Excerpt from Canadian Rail, Nov.-Dec. 2010
As 1960 dawned, the last stand of CPR’s steam operations was largely concentrated in the Montreal area on commuter and transfer freight services. A few other pockets of steam operation persisted in southern Ontario, New Brunswick, Ontario and Manitoba. Steam power operated on the Quebec Central Railway, the Farnham, Sherbrooke and Megantic yards and on the Drummondville Subdivision wayfreight between Farnham and Drummondville as late as March 1960. The famous “International” mixed train 517 between Brownville Junction, Maine and Megantic, Quebec made its last run with steam on April 8,1960 powered by P1 class 2-8-2 5107. The following day, the 5107 handled the wayfreight from Megantic to Sherbrooke and ran on to Montreal later that night on train 913. The 3514, a 2-8-0, remained at Megantic as a stationary boiler until the fall of 1960.
Fires were dropped on Prairie Region branch line steam power and yard engines by the first quarter of 1960 as hordes of GP9’s and SW1200RS’s arrived from General Motors Diesel plant in London, Ontario.

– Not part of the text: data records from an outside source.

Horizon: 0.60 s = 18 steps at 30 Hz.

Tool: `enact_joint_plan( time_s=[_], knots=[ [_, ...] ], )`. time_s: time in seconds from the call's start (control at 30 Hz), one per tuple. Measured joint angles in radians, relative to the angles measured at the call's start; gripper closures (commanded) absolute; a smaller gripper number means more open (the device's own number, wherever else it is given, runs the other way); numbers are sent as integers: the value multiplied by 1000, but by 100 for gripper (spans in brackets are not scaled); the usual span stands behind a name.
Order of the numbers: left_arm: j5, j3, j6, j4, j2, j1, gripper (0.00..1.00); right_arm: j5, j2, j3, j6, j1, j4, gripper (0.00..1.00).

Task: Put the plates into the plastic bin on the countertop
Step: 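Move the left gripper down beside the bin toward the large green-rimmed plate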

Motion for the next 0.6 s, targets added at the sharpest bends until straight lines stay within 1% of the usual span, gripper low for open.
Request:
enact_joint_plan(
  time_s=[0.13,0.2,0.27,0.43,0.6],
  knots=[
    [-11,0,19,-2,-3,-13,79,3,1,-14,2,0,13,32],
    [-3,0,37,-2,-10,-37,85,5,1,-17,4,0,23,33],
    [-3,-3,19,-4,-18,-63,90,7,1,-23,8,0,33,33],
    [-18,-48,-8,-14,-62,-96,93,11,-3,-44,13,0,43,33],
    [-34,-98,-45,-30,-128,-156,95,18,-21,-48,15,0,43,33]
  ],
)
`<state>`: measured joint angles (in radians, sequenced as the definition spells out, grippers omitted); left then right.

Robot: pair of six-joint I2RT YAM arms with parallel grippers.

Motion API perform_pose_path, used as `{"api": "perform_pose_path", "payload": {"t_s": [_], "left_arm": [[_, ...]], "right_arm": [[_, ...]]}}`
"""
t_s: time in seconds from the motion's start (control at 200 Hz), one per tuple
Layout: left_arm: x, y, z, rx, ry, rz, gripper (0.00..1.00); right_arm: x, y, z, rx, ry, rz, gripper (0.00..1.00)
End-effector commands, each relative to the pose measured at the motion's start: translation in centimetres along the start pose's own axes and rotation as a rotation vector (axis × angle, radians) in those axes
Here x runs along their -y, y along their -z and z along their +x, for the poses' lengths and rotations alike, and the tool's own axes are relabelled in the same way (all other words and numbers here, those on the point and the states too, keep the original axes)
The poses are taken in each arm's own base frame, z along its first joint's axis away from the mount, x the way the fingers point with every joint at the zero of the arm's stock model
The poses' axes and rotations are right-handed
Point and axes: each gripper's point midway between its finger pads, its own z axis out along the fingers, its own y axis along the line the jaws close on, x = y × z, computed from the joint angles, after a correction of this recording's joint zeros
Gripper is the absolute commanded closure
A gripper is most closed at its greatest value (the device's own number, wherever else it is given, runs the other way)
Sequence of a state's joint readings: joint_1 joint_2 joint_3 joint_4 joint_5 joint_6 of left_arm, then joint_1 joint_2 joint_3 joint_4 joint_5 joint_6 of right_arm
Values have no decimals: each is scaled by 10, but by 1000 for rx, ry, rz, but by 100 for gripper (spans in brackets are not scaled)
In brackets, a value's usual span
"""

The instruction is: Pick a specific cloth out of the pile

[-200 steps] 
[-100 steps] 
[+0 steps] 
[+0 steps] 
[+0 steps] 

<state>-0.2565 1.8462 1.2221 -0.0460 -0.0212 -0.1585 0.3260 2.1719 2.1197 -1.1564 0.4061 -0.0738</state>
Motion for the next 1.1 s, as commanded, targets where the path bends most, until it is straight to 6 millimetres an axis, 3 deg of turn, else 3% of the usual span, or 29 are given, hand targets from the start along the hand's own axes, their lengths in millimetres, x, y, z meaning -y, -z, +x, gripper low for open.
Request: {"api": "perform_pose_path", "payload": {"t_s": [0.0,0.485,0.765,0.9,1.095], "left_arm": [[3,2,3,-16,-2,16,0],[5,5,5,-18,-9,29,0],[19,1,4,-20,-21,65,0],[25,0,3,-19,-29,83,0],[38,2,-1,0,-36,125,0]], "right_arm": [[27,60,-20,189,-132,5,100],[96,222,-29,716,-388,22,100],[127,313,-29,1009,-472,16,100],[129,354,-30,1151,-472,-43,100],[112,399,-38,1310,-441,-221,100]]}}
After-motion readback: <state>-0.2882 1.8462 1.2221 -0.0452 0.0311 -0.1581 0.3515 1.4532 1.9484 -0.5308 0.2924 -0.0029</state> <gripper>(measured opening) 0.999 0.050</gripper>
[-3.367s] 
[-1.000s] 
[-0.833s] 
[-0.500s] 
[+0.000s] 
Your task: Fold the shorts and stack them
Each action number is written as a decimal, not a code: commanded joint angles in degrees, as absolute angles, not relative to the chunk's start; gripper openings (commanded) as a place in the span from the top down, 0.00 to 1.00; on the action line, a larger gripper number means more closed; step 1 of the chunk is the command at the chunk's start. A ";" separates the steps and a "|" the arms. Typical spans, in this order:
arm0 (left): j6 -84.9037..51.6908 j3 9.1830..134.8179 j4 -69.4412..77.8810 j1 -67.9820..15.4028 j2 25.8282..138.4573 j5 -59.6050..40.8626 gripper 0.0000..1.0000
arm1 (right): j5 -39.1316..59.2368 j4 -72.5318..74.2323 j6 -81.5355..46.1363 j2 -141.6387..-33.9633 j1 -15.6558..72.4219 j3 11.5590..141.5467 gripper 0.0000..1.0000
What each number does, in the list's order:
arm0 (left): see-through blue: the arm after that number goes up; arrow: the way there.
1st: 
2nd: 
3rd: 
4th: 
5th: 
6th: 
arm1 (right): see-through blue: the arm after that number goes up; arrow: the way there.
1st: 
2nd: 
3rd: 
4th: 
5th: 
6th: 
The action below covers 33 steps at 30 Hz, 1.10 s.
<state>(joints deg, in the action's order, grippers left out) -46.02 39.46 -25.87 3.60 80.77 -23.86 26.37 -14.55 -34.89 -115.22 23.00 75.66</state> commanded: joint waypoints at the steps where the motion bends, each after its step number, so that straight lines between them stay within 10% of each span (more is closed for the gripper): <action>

CPR steam operations in the Maritimes came to an end in April 1960. G2 4-6-2 2626 handled train 84 from Aroostook on April 2,1960. In mid April 1960, A1e 4-4-0 29 made a surprising return to service on the Norton-Chipman branch when she replaced ailing CLC dieselhydraulic 22. D10 4-6-0 986 closed out steam operations on the Gibson Subdivision local freight out of McAdam on April 12,1960. Two days later, the erstwhile 986 would make the last steam run out of McAdam handling trains 52 and 51 between McAdam and St. Andrews, N.B. on April 14,1960.
Regular CPR steam operations in southwestern Ontario ended with the departure of Consolidation 3722 from Port McNicoll on April 30, 1960.
The final regular scheduled operation of CPR steam was the Montreal commuter operations. While the exact date has yet to be recorded, it is believed to have been June 26th, 1960. The steam fleet brought the trains into Windsor Station that Monday morning for the last time as the outbound afternoon and evening trains were all dieselized - or so the story goes.
However steam operations were not quite dead in Central Canada. What could have been the the final regular scheduled operation of CPR steam occurred on the evening of June 29th when K. R. Thomas reported seeing 2820, the first ‘Royal Hudson’ pulling an freight eastbound through the western suburbs of Montreal, presumably from Smiths Falls.
It may have been on the CPR Western Lines that the last regular service steam powered dispatch occurred. On July 27, 1960, noted Canadian railway historian Ron Ritchie saw P2 2-8-2 5441 handling an extra eastbound grain train from Winnipeg, Manitoba to Kenora, Ontario.